WHAT IS EXPECTED
The response must contain each line of the material that holds "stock".

SUPPLIED INFORMATION
----
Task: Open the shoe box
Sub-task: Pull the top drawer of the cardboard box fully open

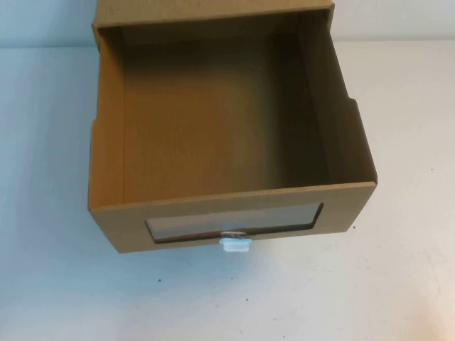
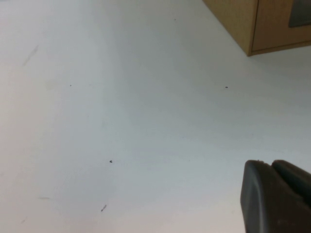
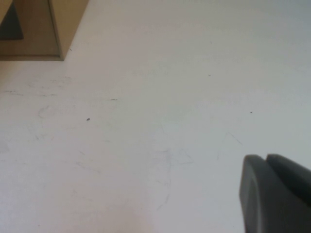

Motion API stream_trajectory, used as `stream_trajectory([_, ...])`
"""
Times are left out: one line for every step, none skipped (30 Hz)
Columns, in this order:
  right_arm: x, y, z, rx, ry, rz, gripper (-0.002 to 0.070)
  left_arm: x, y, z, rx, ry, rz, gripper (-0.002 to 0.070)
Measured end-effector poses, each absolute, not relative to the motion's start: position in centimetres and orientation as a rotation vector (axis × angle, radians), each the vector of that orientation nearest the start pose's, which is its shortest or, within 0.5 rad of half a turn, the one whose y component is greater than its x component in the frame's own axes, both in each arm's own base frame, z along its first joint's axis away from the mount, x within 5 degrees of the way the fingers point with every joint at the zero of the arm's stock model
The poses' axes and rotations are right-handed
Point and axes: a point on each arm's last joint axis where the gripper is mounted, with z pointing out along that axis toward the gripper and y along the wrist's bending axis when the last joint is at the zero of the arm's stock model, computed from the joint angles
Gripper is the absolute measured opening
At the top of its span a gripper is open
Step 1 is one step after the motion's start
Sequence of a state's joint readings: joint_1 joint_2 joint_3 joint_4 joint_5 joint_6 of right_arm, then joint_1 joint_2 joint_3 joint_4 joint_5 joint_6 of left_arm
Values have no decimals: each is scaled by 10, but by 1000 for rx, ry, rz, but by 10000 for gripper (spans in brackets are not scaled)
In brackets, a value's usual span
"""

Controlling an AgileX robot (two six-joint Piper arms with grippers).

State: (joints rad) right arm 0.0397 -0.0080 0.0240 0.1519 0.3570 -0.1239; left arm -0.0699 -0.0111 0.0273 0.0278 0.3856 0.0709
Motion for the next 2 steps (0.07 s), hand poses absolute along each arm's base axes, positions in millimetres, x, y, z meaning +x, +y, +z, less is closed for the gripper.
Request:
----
WRITTEN ANSWER
Measured end-effector poses, each absolute, not relative to the motion's start: position in centimetres and orientation as a rotation vector (axis × angle, radians), each the vector of that orientation nearest the start pose's, which is its shortest or, within 0.5 rad of half a turn, the one whose y component is greater than its x component in the frame's own axes, both in each arm's own base frame, z along its first joint's axis away from the mount, x within 5 degrees of the way the fingers point with every joint at the zero of the arm's stock model
Point and axes: a point on each arm's last joint axis where the gripper is mounted, with z pointing out along that axis toward the gripper and y along the wrist's bending axis when the last joint is at the zero of the arm's stock model, computed from the joint angles

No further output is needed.